→ What you will do: Output each record below exactly as it stands, leaving out the pictures.

===== Record extracts

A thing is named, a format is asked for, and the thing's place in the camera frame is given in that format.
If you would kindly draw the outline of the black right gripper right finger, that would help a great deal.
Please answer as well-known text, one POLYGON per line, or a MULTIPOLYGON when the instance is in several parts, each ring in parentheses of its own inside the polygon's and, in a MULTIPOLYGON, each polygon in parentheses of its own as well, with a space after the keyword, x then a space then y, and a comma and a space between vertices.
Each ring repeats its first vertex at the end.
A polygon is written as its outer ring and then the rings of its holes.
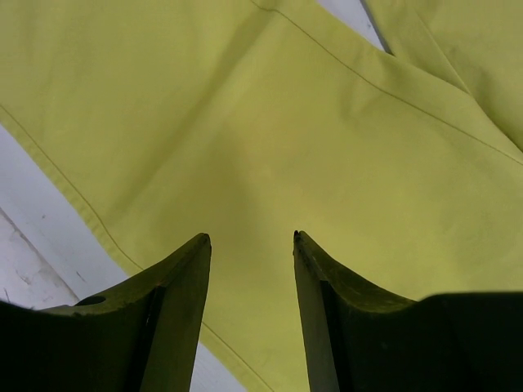
POLYGON ((293 236, 313 391, 519 391, 522 295, 465 292, 412 301, 293 236))

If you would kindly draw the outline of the yellow trousers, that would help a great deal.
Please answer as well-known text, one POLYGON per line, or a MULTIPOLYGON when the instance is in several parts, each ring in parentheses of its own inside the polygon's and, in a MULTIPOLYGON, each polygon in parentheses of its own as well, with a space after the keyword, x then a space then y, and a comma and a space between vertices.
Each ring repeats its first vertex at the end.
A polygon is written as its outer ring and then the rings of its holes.
POLYGON ((522 288, 522 4, 4 1, 1 122, 134 274, 212 240, 204 344, 306 391, 295 229, 392 292, 522 288))

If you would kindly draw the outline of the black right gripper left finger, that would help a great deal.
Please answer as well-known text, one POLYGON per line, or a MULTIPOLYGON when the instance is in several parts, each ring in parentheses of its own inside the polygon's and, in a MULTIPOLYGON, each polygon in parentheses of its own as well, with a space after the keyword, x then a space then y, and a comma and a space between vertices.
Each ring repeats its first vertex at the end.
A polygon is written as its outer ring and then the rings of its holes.
POLYGON ((4 391, 187 391, 212 246, 198 234, 163 261, 75 305, 1 305, 4 391))

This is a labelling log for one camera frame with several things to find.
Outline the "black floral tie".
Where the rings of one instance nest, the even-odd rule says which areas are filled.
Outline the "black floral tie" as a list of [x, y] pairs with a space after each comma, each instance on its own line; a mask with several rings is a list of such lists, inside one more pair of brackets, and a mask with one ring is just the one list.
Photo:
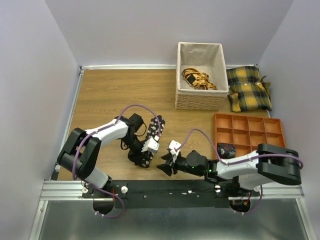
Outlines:
[[[146, 132], [146, 137], [142, 141], [142, 148], [146, 140], [149, 138], [159, 136], [161, 137], [164, 127], [165, 127], [165, 120], [161, 115], [158, 115], [157, 117], [154, 117], [150, 120], [147, 132]], [[142, 168], [149, 168], [152, 162], [152, 159], [156, 153], [151, 153], [148, 151], [141, 152], [140, 157], [138, 158], [138, 166]]]

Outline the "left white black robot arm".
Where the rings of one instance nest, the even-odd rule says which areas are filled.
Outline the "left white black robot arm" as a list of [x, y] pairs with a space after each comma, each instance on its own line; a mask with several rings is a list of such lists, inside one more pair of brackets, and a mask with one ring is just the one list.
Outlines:
[[153, 154], [143, 151], [145, 140], [140, 141], [136, 132], [144, 125], [143, 118], [134, 113], [130, 118], [113, 119], [102, 131], [75, 128], [70, 133], [58, 157], [57, 164], [92, 185], [93, 191], [101, 198], [107, 197], [112, 190], [112, 178], [96, 167], [101, 147], [120, 140], [120, 147], [128, 149], [127, 158], [136, 166], [148, 168]]

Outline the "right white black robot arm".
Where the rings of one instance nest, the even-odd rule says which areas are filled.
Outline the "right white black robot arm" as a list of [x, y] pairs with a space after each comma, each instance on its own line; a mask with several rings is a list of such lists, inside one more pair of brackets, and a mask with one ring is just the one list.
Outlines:
[[247, 196], [254, 188], [273, 182], [287, 186], [302, 183], [303, 163], [298, 152], [267, 143], [229, 159], [208, 159], [195, 150], [183, 157], [179, 150], [171, 147], [162, 159], [165, 163], [157, 168], [168, 176], [181, 171], [203, 177], [228, 197]]

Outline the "rolled dark floral tie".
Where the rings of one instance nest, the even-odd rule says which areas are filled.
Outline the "rolled dark floral tie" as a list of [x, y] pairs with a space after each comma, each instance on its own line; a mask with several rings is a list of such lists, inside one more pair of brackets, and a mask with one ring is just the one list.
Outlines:
[[236, 157], [236, 147], [231, 143], [217, 143], [217, 152], [221, 159], [232, 159]]

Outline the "orange patterned tie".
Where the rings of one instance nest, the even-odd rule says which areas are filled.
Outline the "orange patterned tie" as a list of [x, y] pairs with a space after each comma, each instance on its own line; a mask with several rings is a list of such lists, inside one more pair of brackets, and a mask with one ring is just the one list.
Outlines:
[[182, 76], [188, 85], [194, 87], [195, 90], [217, 90], [217, 87], [209, 81], [210, 76], [196, 68], [185, 68], [182, 71]]

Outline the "wicker basket with liner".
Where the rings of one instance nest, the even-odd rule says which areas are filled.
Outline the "wicker basket with liner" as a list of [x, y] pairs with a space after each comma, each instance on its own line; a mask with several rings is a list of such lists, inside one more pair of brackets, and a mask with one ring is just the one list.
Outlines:
[[[217, 90], [198, 89], [185, 81], [182, 72], [195, 68], [209, 75]], [[177, 47], [175, 108], [218, 111], [229, 93], [223, 46], [220, 43], [179, 42]]]

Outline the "orange compartment tray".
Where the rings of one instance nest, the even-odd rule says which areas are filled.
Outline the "orange compartment tray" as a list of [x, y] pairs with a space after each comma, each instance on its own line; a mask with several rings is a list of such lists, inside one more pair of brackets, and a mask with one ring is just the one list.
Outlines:
[[278, 118], [216, 113], [213, 129], [214, 144], [233, 145], [237, 157], [257, 150], [259, 144], [286, 147]]

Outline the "yellow plaid shirt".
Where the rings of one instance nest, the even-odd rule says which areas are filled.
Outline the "yellow plaid shirt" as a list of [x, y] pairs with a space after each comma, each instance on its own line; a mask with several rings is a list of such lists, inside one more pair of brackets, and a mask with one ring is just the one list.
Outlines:
[[226, 70], [230, 110], [235, 113], [273, 109], [270, 82], [264, 81], [257, 66], [240, 66]]

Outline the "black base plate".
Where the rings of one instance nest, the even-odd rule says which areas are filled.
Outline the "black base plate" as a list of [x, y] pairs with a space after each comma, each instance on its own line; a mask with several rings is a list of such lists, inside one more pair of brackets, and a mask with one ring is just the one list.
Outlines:
[[103, 207], [111, 198], [116, 209], [228, 208], [229, 198], [258, 197], [254, 190], [232, 191], [229, 182], [218, 185], [205, 180], [114, 180], [105, 194], [88, 183], [81, 184], [82, 197], [93, 199], [94, 207]]

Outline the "aluminium frame rail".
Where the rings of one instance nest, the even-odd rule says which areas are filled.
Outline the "aluminium frame rail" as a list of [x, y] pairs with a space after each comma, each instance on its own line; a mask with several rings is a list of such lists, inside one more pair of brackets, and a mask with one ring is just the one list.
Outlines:
[[[262, 186], [264, 199], [302, 199], [305, 197], [302, 186], [285, 186], [268, 183]], [[79, 180], [46, 180], [40, 193], [41, 201], [85, 201], [83, 186]]]

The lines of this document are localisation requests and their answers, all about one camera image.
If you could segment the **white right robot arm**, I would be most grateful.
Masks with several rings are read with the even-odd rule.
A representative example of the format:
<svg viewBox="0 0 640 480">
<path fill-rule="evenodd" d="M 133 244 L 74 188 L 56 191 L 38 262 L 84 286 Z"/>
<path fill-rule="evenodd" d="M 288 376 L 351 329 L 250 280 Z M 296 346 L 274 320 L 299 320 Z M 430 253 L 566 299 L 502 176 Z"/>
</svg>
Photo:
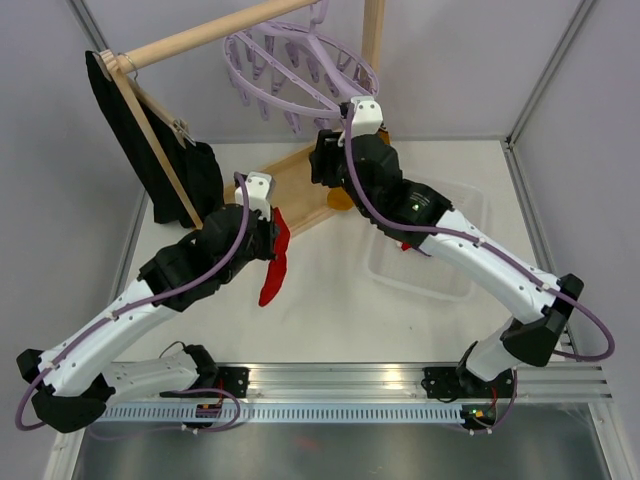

==========

→ Solution to this task:
A thing is named, a format is asked for, and the thing's place in the camera frame is given in that format.
If you would kindly draw the outline of the black right gripper right finger, that would help a great deal.
Please answer as well-known text, one POLYGON per line, or a MULTIPOLYGON when the instance is in several parts, each ring in parentheses of its own inside the polygon's and, in a MULTIPOLYGON, each polygon in parentheses of its own as well, with a space after the keyword, x then a space then y, and a comma and a space between vertices.
Each ring repeats its first vertex at the end.
A polygon is written as its outer ring and then the rings of its holes.
POLYGON ((293 236, 313 391, 519 391, 522 295, 465 292, 412 301, 293 236))

If you would kindly draw the outline of the yellow trousers, that would help a great deal.
Please answer as well-known text, one POLYGON per line, or a MULTIPOLYGON when the instance is in several parts, each ring in parentheses of its own inside the polygon's and, in a MULTIPOLYGON, each polygon in parentheses of its own as well, with a space after the keyword, x then a space then y, and a comma and a space between vertices.
Each ring repeats its first vertex at the end.
A polygon is written as its outer ring and then the rings of its holes.
POLYGON ((522 288, 522 4, 4 1, 1 122, 134 274, 212 240, 204 344, 306 391, 295 229, 392 292, 522 288))

If you would kindly draw the outline of the black right gripper left finger, that would help a great deal.
Please answer as well-known text, one POLYGON per line, or a MULTIPOLYGON when the instance is in several parts, each ring in parentheses of its own inside the polygon's and, in a MULTIPOLYGON, each polygon in parentheses of its own as well, with a space after the keyword, x then a space then y, and a comma and a space between vertices.
Each ring repeats its first vertex at the end.
A polygon is written as its outer ring and then the rings of its holes.
POLYGON ((4 391, 187 391, 212 246, 198 234, 163 261, 75 305, 1 305, 4 391))

This is a labelling log for one camera frame with several things to find.
Outline the "black floral tie".
Where the rings of one instance nest, the even-odd rule says which areas are filled.
Outline the "black floral tie" as a list of [x, y] pairs with a space after each comma, each instance on its own line; a mask with several rings is a list of such lists, inside one more pair of brackets, and a mask with one ring is just the one list.
Photo:
Outlines:
[[[146, 132], [146, 137], [142, 141], [142, 148], [146, 140], [149, 138], [159, 136], [161, 137], [164, 127], [165, 127], [165, 120], [161, 115], [158, 115], [157, 117], [154, 117], [150, 120], [147, 132]], [[142, 168], [149, 168], [152, 162], [152, 159], [156, 153], [151, 153], [148, 151], [141, 152], [140, 157], [138, 158], [138, 166]]]

Outline the "left white black robot arm".
Where the rings of one instance nest, the even-odd rule says which areas are filled.
Outline the "left white black robot arm" as a list of [x, y] pairs with a space after each comma, each instance on its own line; a mask with several rings is a list of such lists, inside one more pair of brackets, and a mask with one ring is just the one list.
Outlines:
[[153, 154], [143, 151], [145, 140], [140, 141], [136, 132], [144, 125], [143, 118], [134, 113], [130, 118], [113, 119], [102, 131], [75, 128], [70, 133], [58, 157], [57, 164], [92, 185], [93, 191], [101, 198], [107, 197], [112, 190], [112, 178], [96, 167], [101, 147], [120, 140], [120, 147], [128, 149], [127, 158], [136, 166], [148, 168]]

Outline the "right white black robot arm".
Where the rings of one instance nest, the even-odd rule says which areas are filled.
Outline the "right white black robot arm" as a list of [x, y] pairs with a space after each comma, each instance on its own line; a mask with several rings is a list of such lists, inside one more pair of brackets, and a mask with one ring is just the one list.
Outlines:
[[247, 196], [254, 188], [273, 182], [287, 186], [302, 183], [303, 163], [298, 152], [267, 143], [229, 159], [208, 159], [195, 150], [183, 157], [179, 150], [171, 147], [162, 159], [165, 163], [157, 168], [168, 176], [181, 171], [203, 177], [228, 197]]

Outline the "rolled dark floral tie".
Where the rings of one instance nest, the even-odd rule says which areas are filled.
Outline the "rolled dark floral tie" as a list of [x, y] pairs with a space after each comma, each instance on its own line; a mask with several rings is a list of such lists, inside one more pair of brackets, and a mask with one ring is just the one list.
Outlines:
[[236, 157], [236, 147], [231, 143], [217, 143], [217, 152], [221, 159], [232, 159]]

Outline the "orange patterned tie".
Where the rings of one instance nest, the even-odd rule says which areas are filled.
Outline the "orange patterned tie" as a list of [x, y] pairs with a space after each comma, each instance on its own line; a mask with several rings is a list of such lists, inside one more pair of brackets, and a mask with one ring is just the one list.
Outlines:
[[182, 76], [188, 85], [194, 87], [195, 90], [217, 90], [217, 87], [209, 81], [210, 76], [196, 68], [185, 68], [182, 71]]

Outline the "wicker basket with liner".
Where the rings of one instance nest, the even-odd rule says which areas are filled.
Outline the "wicker basket with liner" as a list of [x, y] pairs with a space after each comma, each instance on its own line; a mask with several rings is a list of such lists, inside one more pair of brackets, and a mask with one ring is just the one list.
Outlines:
[[[217, 90], [198, 89], [185, 81], [182, 72], [195, 68], [209, 75]], [[177, 47], [175, 108], [218, 111], [229, 93], [223, 46], [220, 43], [179, 42]]]

Outline the "orange compartment tray".
Where the rings of one instance nest, the even-odd rule says which areas are filled.
Outline the "orange compartment tray" as a list of [x, y] pairs with a space after each comma, each instance on its own line; a mask with several rings is a list of such lists, inside one more pair of brackets, and a mask with one ring is just the one list.
Outlines:
[[278, 118], [216, 113], [213, 129], [214, 144], [233, 145], [237, 157], [257, 150], [259, 144], [286, 147]]

Outline the "yellow plaid shirt".
Where the rings of one instance nest, the even-odd rule says which areas are filled.
Outline the "yellow plaid shirt" as a list of [x, y] pairs with a space after each comma, each instance on its own line; a mask with several rings is a list of such lists, inside one more pair of brackets, and a mask with one ring is just the one list.
Outlines:
[[226, 70], [230, 110], [235, 113], [273, 109], [270, 82], [264, 81], [257, 66], [240, 66]]

Outline the "black base plate".
Where the rings of one instance nest, the even-odd rule says which areas are filled.
Outline the "black base plate" as a list of [x, y] pairs with a space after each comma, each instance on its own line; a mask with several rings is a list of such lists, inside one more pair of brackets, and a mask with one ring is just the one list.
Outlines:
[[103, 207], [111, 198], [116, 209], [228, 208], [229, 198], [258, 197], [254, 190], [232, 191], [229, 182], [218, 185], [205, 180], [114, 180], [105, 194], [88, 183], [81, 184], [82, 197], [93, 199], [94, 207]]

Outline the "aluminium frame rail".
Where the rings of one instance nest, the even-odd rule says which areas are filled.
Outline the "aluminium frame rail" as a list of [x, y] pairs with a space after each comma, each instance on its own line; a mask with several rings is a list of such lists, inside one more pair of brackets, and a mask with one ring is just the one list.
Outlines:
[[[262, 186], [264, 199], [302, 199], [305, 197], [302, 186], [285, 186], [268, 183]], [[79, 180], [46, 180], [40, 193], [41, 201], [85, 201], [83, 186]]]

The lines of this document are localisation requests and their answers, all about one camera image.
If you could segment the **white right robot arm**, I would be most grateful.
Masks with several rings are read with the even-odd rule.
A representative example of the format:
<svg viewBox="0 0 640 480">
<path fill-rule="evenodd" d="M 133 244 L 74 188 L 56 191 L 38 262 L 84 286 Z"/>
<path fill-rule="evenodd" d="M 288 376 L 351 329 L 250 280 Z M 296 346 L 274 320 L 299 320 Z M 430 253 L 566 299 L 502 176 Z"/>
</svg>
Photo:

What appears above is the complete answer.